I believe the proper way is to announce taken off before entering the runway. I could be wrong. But since the other command is hold short when entering for take off. I would use that.
I announce takeoff when I am entering the runway so people know I’m on the runway. I don’t know if that’s right, though. It seems better so people know your on the runway.
In real life, a line up and wait is not normally needed for untowered unicom/CTAF airports. Traffic flow is so quick and smooth there is no use to line up and wait under normal conditions. However in IF, anytime there is no ATC online, a unicom frequency will be used. Even busy airports. That said, sometimes it is useful to be able to line up and wait on unicom in IF. If a line up and wait is deemed necessary, I usually announce takeoff, line up, wait for other aircraft ahead to either exit runway (if landing) or to lift off the runway and have a positive rate of climb (if taking off), then I set power for my takeoff.
If you’re entering the runway, you usually have the ability to back taxi so you would say “Cessna 123AB back taxi runway 36 for departure”

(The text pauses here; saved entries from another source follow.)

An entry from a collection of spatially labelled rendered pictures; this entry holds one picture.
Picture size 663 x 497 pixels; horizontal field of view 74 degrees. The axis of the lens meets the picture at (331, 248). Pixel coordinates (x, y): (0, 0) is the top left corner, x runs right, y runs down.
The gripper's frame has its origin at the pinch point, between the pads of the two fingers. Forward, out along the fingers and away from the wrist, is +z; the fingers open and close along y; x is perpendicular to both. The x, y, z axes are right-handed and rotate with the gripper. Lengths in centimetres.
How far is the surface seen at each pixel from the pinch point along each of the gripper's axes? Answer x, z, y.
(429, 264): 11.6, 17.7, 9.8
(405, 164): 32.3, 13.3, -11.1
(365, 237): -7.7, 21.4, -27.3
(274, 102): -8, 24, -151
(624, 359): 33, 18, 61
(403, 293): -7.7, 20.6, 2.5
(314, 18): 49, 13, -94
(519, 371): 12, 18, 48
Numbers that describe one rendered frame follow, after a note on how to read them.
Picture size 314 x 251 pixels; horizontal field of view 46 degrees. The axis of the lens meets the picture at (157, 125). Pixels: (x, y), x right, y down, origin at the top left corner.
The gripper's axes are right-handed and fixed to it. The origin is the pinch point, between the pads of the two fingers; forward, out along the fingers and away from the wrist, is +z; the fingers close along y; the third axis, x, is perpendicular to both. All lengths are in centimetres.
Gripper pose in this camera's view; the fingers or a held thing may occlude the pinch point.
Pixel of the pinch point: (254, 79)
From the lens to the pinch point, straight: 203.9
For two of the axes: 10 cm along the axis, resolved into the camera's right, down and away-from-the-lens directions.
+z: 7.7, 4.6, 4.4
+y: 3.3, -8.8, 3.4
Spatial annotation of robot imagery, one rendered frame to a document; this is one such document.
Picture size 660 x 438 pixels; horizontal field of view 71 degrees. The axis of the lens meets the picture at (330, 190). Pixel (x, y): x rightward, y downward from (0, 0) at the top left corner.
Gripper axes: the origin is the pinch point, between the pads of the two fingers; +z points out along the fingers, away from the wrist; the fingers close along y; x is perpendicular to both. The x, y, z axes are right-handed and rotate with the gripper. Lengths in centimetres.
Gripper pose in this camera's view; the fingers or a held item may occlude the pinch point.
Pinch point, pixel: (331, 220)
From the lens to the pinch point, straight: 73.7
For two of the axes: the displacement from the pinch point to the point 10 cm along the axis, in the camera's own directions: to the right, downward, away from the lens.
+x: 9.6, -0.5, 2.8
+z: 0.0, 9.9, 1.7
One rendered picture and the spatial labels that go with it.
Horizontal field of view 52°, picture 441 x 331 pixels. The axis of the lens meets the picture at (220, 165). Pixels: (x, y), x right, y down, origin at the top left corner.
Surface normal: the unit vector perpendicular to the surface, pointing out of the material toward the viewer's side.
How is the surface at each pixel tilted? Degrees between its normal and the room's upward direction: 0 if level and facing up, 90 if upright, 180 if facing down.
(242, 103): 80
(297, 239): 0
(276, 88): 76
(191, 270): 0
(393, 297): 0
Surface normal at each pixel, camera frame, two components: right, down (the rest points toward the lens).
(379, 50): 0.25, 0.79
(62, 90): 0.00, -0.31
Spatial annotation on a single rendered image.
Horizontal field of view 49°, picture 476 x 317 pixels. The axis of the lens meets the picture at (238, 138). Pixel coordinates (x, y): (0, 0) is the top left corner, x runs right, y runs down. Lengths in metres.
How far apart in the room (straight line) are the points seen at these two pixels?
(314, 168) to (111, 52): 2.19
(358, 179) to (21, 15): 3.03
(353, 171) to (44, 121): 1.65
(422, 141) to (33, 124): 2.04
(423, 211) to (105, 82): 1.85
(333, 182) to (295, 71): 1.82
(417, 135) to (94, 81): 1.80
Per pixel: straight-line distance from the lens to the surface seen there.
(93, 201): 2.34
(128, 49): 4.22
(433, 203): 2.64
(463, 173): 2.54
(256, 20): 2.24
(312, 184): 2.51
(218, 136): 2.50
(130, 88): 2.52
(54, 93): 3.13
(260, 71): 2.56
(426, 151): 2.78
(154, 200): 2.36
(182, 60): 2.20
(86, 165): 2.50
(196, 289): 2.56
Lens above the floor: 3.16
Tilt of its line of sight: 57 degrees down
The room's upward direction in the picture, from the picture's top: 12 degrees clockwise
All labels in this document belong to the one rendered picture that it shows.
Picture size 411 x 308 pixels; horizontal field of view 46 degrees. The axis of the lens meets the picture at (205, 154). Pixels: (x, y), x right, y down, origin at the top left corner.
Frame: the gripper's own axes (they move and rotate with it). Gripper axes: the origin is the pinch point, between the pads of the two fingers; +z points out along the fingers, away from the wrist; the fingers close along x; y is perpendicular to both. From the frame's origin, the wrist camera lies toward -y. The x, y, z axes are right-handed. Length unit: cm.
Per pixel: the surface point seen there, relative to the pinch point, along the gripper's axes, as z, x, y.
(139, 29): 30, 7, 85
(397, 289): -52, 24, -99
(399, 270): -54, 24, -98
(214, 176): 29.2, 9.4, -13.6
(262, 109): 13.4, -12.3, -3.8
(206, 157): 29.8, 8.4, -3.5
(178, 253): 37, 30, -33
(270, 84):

If you just say “Cessna 123AB departing runway 36” and you’re actually still on the taxiway, you’re going to have the potential to run into some serious problems. You might think it is up to other people to be safe, but it’s a whole different ballgame when you’re at an uncontrolled airport. People go blasting around the pattern, enter on final, wrong altitudes, and some don’t even go the right way. If one of these pilots aren’t paying attention or don’t care enough, you can say you’re departing and 2 minutes later they’ll assume you’re in the pattern and they’ll come blasting through to land without even looking for you. If you’re down on the ground having engine problems right as you’re taking off, what happens if you can’t get the plane up in the air or if you have to put the plane back on the runway? You aviate, navigate, and then communicate. It’s not so easy to communicate when you’re trying to stop an airplane with only a hundred feet left on the runway, and especially not when someone is on their way in and already switched their radio off because they think they have the runway made. It’s not a requirements to communicate at all in uncontrolled airspace in the U.S.